About this task —
From the data below, return the exact lines starting at the line containing "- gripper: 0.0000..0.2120" and ending at the line containing "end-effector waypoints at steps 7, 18", both included, and nothing else.
*** Opening Given records ***
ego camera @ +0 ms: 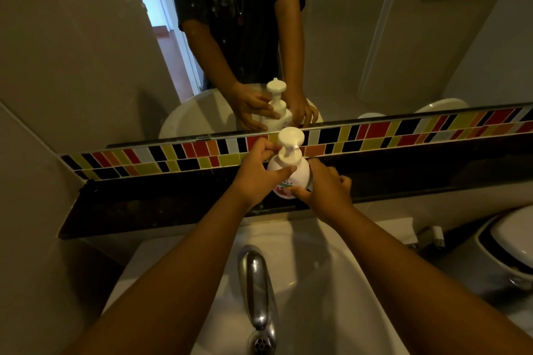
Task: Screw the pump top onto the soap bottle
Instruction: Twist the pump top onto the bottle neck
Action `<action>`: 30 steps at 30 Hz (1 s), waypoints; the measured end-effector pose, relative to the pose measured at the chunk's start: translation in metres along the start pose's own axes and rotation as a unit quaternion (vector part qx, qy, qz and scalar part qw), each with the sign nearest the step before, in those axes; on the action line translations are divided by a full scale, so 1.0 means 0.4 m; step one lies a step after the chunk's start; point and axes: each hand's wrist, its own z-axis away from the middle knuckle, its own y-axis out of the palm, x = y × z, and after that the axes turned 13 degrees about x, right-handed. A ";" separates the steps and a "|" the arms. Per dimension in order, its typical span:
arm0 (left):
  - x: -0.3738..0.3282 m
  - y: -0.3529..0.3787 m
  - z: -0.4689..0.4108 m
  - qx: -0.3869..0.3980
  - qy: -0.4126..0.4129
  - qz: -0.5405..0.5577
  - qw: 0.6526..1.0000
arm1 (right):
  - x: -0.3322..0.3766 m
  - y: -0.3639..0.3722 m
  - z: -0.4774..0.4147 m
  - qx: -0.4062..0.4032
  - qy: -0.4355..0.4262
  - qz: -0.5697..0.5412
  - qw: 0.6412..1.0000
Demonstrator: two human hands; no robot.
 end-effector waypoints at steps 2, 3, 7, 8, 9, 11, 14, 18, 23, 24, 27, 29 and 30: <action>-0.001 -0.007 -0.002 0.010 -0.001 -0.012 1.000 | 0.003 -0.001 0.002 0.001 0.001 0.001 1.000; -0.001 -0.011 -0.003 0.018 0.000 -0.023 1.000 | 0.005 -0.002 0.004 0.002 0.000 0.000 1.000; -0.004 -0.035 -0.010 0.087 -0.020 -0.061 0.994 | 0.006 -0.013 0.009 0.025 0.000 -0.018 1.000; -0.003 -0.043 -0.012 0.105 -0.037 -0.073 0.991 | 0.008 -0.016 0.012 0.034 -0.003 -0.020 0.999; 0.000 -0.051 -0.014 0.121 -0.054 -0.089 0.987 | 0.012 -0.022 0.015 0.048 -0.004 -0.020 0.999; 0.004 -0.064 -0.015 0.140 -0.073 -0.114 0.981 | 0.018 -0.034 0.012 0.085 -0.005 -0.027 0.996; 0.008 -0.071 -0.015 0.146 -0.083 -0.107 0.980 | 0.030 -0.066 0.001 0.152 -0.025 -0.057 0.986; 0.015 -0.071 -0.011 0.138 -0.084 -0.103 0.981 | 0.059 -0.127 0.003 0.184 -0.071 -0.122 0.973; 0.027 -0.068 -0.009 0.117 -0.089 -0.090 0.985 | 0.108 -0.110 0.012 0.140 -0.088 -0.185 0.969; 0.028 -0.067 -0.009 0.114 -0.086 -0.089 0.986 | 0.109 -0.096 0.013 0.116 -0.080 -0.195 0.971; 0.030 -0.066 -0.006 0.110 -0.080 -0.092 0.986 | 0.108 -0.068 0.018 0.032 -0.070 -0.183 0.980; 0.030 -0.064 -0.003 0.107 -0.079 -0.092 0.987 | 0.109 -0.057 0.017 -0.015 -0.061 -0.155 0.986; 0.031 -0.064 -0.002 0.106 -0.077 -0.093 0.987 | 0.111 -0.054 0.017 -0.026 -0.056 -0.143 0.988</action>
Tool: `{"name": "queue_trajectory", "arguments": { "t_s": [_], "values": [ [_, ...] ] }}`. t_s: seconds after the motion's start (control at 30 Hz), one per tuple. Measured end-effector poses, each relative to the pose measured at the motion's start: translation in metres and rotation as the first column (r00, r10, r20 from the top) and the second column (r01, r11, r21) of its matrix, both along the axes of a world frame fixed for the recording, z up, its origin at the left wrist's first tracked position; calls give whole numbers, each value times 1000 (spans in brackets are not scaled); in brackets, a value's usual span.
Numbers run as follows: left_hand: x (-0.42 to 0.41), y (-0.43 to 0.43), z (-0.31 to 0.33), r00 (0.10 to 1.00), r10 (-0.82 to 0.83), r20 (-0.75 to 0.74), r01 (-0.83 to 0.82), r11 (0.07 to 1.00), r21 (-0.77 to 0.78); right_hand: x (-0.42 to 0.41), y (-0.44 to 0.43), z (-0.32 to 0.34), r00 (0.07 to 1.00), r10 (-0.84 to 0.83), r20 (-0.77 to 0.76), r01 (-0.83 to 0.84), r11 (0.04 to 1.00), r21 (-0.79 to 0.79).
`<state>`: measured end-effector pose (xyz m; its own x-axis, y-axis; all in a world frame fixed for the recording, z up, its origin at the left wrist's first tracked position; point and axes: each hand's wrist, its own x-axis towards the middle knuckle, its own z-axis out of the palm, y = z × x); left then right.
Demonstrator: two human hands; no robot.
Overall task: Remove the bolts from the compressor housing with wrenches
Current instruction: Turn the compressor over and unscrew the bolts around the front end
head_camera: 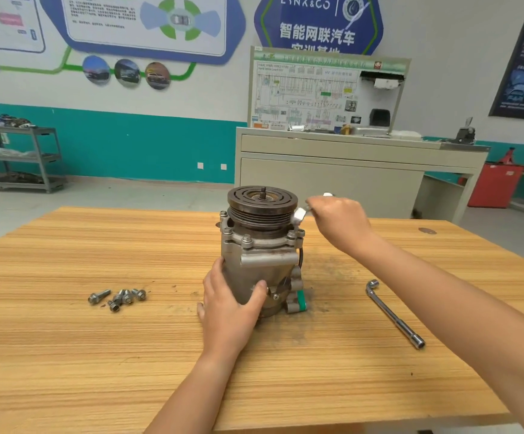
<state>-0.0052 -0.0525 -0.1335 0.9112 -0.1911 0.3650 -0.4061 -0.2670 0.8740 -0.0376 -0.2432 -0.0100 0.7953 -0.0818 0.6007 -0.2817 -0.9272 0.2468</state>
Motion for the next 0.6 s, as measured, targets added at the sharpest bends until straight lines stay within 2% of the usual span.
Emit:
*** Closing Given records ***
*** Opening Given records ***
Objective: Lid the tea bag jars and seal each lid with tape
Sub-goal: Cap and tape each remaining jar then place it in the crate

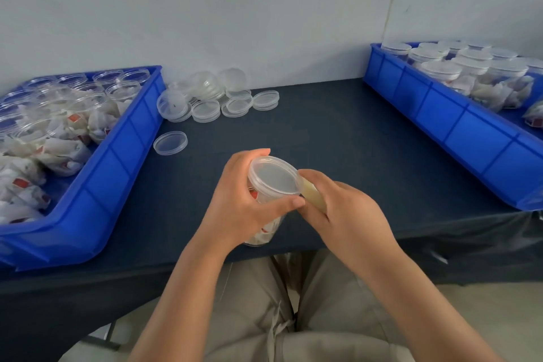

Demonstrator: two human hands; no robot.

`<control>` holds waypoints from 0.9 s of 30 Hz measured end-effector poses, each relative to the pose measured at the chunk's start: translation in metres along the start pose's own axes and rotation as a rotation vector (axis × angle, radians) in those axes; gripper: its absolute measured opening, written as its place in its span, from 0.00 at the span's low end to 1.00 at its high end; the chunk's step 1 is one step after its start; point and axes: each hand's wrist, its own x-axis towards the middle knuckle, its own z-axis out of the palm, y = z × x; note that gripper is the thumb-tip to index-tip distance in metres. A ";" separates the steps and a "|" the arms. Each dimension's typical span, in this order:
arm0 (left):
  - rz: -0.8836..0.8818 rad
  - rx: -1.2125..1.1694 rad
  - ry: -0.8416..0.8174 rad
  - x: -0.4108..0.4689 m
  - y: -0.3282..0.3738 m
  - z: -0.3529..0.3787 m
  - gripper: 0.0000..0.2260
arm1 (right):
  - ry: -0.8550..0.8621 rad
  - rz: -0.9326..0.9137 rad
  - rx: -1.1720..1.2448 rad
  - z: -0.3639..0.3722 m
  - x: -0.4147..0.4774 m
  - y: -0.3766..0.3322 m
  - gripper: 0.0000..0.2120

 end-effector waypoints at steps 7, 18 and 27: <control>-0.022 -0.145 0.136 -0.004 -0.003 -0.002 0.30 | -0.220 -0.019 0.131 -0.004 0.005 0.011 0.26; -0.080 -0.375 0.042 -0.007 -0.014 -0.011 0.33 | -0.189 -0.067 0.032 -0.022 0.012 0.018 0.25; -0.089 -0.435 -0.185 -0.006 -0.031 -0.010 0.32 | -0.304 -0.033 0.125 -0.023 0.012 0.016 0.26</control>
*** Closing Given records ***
Exercise result —
  - gripper: 0.0000..0.2120

 end-effector waypoints at steps 7, 18 and 27: <control>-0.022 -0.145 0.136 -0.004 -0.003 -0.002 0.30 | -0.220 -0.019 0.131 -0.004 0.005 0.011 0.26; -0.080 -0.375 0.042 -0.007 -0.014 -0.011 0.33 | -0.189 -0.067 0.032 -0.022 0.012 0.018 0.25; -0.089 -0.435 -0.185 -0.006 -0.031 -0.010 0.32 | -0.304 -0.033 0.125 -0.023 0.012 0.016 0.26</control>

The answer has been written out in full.